Privacidade e proteção de dados
29-03-2018 - 06:32

A Comissão Nacional de Proteção de Dados não foi ouvida na elaboração de alterações ao Regulamento de Proteção de Dados. É estranho e exige explicações.

O escândalo da utilização de dados do Facebook para efeitos de manipulação política relançou o debate sobre a privacidade. Curiosamente, por motivos opostos. Porque nas redes sociais muitas pessoas expõem, sem justificação, a sua própria privacidade. E porque os dados que, sem os utilizadores disso se darem conta, o Facebook, a Google, etc. retiram automaticamente de cada visita, são frequentemente vendidos a empresas, permitindo um marketing personalizado; e também a pessoas envolvidas em propaganda política, que por vezes recorrem a textos falsos e manipulados.

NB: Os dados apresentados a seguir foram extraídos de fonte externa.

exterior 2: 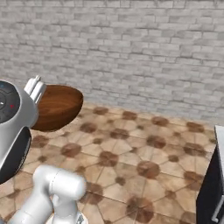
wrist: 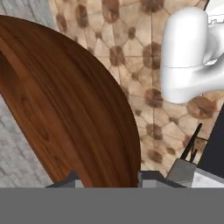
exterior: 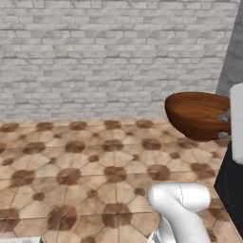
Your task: Pick up the bowls from the cabinet and place each bowl in front of a stool on the dining counter.
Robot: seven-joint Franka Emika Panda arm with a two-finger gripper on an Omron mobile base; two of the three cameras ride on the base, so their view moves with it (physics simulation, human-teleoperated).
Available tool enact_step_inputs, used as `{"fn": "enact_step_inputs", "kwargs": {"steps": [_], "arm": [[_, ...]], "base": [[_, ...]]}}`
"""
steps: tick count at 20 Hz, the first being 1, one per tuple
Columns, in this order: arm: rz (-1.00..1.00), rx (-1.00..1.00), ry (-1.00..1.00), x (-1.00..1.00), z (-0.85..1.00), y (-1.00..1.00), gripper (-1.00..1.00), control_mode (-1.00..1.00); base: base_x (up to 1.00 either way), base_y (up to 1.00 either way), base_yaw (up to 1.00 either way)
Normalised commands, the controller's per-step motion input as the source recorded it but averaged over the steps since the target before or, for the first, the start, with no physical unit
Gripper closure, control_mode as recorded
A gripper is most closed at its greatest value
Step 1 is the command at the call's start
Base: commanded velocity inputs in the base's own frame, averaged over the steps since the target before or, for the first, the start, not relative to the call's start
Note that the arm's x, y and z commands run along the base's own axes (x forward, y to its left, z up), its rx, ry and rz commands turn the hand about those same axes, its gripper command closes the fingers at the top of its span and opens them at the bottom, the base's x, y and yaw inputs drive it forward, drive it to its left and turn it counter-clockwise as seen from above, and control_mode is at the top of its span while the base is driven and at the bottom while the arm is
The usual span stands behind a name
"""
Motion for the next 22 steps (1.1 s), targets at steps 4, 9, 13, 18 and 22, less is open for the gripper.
{"fn": "enact_step_inputs", "kwargs": {"steps": [4, 9, 13, 18, 22], "arm": [[0.00, 0.00, 0.00, 0.00, 0.00, 0.00, 1.00, 1.00], [0.00, 0.00, 0.00, 0.00, 0.00, 0.00, 1.00, 1.00], [0.00, 0.00, 0.00, 0.00, 0.00, 0.00, 1.00, 1.00], [0.00, 0.00, 0.00, 0.00, 0.00, 0.00, 1.00, 1.00], [0.00, 0.00, 0.00, 0.00, 0.00, 0.00, 1.00, 1.00]], "base": [[1.00, -0.21, 0.54], [1.00, -0.29, 0.62], [1.00, -0.39, 0.57], [1.00, -0.43, 0.57], [1.00, -0.45, 0.56]]}}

Há uma semana o Conselho de Ministros aprovou um novo Regulamento Geral de Proteção de Dados. Ora, no programa “Em nome da Lei”, moderado pela jornalista Marina Pimentel e transmitido no passado sábado pela Renascença, levantaram-se algumas dúvidas que deveria ser esclarecidas pelo Governo. A Comissão Nacional de Proteção de Dados não foi consultada para esta nova formulação do Regulamento, nem sequer foi informada das alterações legislativas introduzidas. No entanto, foram consultadas inúmeras entidades, o que é estranho. Será que o Governo não confia nesta Comissão? A sua presidente, Filipa Calvão, eleita pela Assembleia da República em 2012 e recentemente reconduzida, considerou que esta ausência de consulta do Governo representa “uma violação da lei” e foi “evidentemente intencional”. A doutora F. Calvão é professora de Direito na Universidade Católica do Porto. Mas, se não é ilegal, a ausência de consulta à Comissão oficialmente perita no assunto em causa significa, no mínimo, uma falta de confiança dos governantes naquela Comissão, o que é preocupante e exige explicações.

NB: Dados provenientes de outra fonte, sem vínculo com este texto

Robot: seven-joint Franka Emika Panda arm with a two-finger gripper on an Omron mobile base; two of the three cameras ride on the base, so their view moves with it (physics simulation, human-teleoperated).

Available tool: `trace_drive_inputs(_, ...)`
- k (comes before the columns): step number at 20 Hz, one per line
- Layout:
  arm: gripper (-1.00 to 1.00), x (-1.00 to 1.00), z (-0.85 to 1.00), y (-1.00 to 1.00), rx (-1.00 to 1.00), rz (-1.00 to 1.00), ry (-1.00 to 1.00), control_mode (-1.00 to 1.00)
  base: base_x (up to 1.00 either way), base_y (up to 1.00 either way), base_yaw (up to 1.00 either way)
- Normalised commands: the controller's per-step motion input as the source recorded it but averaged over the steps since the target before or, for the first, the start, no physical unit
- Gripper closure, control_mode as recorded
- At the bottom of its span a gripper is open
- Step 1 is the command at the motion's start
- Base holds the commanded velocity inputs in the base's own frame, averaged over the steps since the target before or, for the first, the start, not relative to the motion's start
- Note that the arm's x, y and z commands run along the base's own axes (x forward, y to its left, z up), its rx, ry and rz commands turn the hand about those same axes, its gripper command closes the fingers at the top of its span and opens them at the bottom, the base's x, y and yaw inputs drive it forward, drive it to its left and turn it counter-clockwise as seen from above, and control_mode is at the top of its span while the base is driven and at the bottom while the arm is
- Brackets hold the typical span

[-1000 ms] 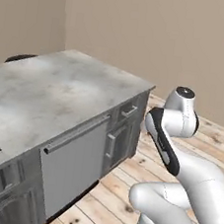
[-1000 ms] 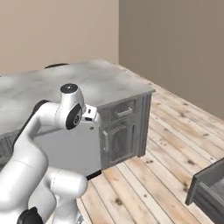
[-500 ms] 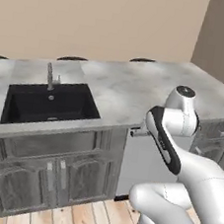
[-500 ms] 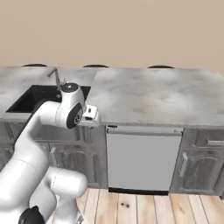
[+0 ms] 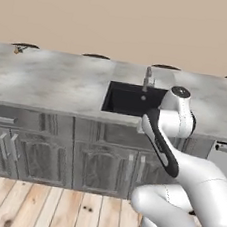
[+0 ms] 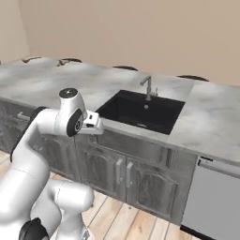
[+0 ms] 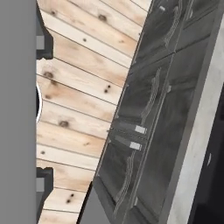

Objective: Pick up the metallic utensils from the counter and place them in the open drawer. Make sure not to pick up any wooden utensils.

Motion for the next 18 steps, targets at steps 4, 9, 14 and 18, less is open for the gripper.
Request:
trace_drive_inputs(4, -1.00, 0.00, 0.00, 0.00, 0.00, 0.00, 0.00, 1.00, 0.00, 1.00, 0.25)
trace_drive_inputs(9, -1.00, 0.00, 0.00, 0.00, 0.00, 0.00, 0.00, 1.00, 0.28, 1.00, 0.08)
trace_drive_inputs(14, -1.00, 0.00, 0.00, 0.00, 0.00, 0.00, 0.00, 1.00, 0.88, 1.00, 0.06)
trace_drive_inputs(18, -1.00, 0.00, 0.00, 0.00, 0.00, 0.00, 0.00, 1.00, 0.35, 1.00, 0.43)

A outra dúvida é o facto de, no novo Regulamento, o sector público ficar isento de quaisquer sanções, ao contrário do sector empresarial privado e das entidades privadas sem fins lucrativos. A Prof.ª Filipa Calvão considerou esta exclusão “incompreensível à luz do princípio da igualdade estabelecido pela legislação portuguesa há mais de vinte anos”. No referido programa, esta opinião teve a concordância de dois advogados especialistas na matéria, Ricardo Henriques (Abreu Advogados) e Daniel Reis (PLMJ). Este último comentou, mesmo, que, ao excluir o sector público das sanções (frequentemente pesadas), o Estado estaria a transmitir “uma mensagem errada aos cidadãos”.

Nada disto é normal num país civilizado. Depois queixam-se de que os cidadãos não confiam nos políticos.